三俣山荘側からだと、最初は山を少しずつ下っていく感じですが、沢に出ると渡渉を10回以上は繰り返すことになります。

私はHOKAのスピードゴート5(ゴアテックス)でソールはビブラムのメガグリップでしたが、渡渉時に滑ったりすることはありませんでした。

渡渉ポイントはオレンジの目印があったので、そこで渡渉を繰り返しながら下っていきます。一度もこの目印がないところを渡らなかったので、もし目印がなければ、岩場を行くか、山を登るかなので、目印を見失わないことが大切です。途中で何回か戻りました。

詳細はYouTubeの動画を見ていただきたいですが、崖のようなところを通過したり、吊り橋を渡ったり、高所恐怖症の私には辛いコースでした。

渡渉は最大で膝上くらいまで浸かりましたが、確かに少しでも増水したらかなり厳しいです。

私には格上のコースで、もうちょっと修行とリサーチをしてからにしておくべきだったと反省しました。

とはいえ、なんとか無事に怪我もトラブルもなくコースをクリア。ゴール地点の湯股山荘で無事に帰還したことを報告します。

その日は晴嵐荘でテント泊の予定でしたが、夜に天気が崩れる様子だったので、そのまま七倉山荘を目指して、林道を早歩きで進むことにしました。

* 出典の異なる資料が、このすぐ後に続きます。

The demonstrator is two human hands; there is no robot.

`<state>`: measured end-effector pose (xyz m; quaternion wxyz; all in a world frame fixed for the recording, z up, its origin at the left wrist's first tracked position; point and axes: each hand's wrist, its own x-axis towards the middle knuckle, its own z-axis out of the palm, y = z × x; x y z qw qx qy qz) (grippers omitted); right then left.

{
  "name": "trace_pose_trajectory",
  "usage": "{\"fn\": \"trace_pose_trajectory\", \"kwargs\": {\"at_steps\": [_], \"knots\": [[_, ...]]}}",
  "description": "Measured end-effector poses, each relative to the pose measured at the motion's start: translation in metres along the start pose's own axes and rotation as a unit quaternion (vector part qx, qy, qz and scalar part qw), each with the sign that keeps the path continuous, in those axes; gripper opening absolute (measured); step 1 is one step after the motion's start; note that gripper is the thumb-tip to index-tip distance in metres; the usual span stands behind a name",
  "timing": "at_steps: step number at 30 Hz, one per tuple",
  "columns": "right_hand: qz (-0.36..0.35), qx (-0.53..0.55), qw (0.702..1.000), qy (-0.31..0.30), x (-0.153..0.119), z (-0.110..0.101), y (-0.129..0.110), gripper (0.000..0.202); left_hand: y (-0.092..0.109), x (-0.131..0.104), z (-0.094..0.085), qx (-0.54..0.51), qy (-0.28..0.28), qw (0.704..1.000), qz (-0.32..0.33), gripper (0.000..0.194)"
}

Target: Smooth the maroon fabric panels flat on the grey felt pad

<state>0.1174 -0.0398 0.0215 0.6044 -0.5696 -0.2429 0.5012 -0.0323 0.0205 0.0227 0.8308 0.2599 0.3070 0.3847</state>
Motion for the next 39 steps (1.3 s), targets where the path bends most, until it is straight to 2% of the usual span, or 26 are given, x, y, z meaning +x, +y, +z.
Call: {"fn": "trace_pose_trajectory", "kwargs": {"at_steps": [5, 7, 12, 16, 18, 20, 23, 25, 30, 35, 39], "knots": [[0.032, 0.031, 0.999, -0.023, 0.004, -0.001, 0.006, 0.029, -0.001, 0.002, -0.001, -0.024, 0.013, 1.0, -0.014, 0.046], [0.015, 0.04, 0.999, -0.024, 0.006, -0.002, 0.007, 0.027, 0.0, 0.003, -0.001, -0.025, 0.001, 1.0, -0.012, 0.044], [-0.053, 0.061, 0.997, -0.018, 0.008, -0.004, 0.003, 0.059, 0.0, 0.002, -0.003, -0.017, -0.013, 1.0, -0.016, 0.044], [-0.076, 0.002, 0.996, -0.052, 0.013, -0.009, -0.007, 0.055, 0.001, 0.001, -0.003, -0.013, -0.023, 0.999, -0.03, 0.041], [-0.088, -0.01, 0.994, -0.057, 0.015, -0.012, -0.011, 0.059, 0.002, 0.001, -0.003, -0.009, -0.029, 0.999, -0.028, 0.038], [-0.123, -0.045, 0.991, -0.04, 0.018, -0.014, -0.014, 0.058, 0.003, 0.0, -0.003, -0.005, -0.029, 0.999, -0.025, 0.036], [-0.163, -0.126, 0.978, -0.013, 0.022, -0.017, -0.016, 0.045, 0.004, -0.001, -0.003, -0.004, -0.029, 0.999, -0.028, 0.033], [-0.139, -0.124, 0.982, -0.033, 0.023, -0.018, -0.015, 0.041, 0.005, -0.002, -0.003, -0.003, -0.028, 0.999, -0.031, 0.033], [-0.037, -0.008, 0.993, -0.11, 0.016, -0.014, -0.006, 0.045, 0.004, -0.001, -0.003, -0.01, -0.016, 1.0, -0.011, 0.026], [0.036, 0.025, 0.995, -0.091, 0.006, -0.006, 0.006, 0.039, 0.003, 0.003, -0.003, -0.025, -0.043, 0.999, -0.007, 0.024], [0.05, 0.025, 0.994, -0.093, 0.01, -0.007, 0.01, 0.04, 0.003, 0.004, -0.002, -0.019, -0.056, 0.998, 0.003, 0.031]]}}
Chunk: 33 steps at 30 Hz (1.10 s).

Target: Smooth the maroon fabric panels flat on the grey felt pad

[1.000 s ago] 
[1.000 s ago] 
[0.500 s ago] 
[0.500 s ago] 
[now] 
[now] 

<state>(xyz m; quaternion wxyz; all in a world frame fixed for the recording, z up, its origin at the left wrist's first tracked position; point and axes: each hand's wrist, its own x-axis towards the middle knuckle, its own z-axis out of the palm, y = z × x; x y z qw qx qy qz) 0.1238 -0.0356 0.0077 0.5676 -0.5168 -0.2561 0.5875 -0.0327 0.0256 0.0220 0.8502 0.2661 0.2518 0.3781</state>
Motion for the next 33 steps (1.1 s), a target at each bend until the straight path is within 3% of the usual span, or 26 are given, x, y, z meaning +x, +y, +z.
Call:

途中で雨と雷に遭いましたが、無事に七倉山荘に到着し、着替えて松本のスーパー銭湯に直行。途中で仮眠を取って翌朝には無事に東京に戻ってきたのでした。

いかがでしたか。

登山の醍醐味は、日々の生活のありがたさや生への欲求を体感できることです。

もちろん自然の中のテント泊も良いですが、家に帰った後の布団は何倍も気持ちがいいです。また、エネルギーが枯渇しかかっている時の補給食や喉が渇いた時のミネラルウォーターは、下界の何よりも美味しいです。

時に感じる命の危険や恐怖も自分の生への欲求を思い出させてくれます。

「ちゃんと生きよう」という気になるのです。

ということで、たまにはちょっとハードな登山も生活に彩りを与えてくれるので良いなと思ったのでした。

今度は源流イワナを釣りに行きたいです。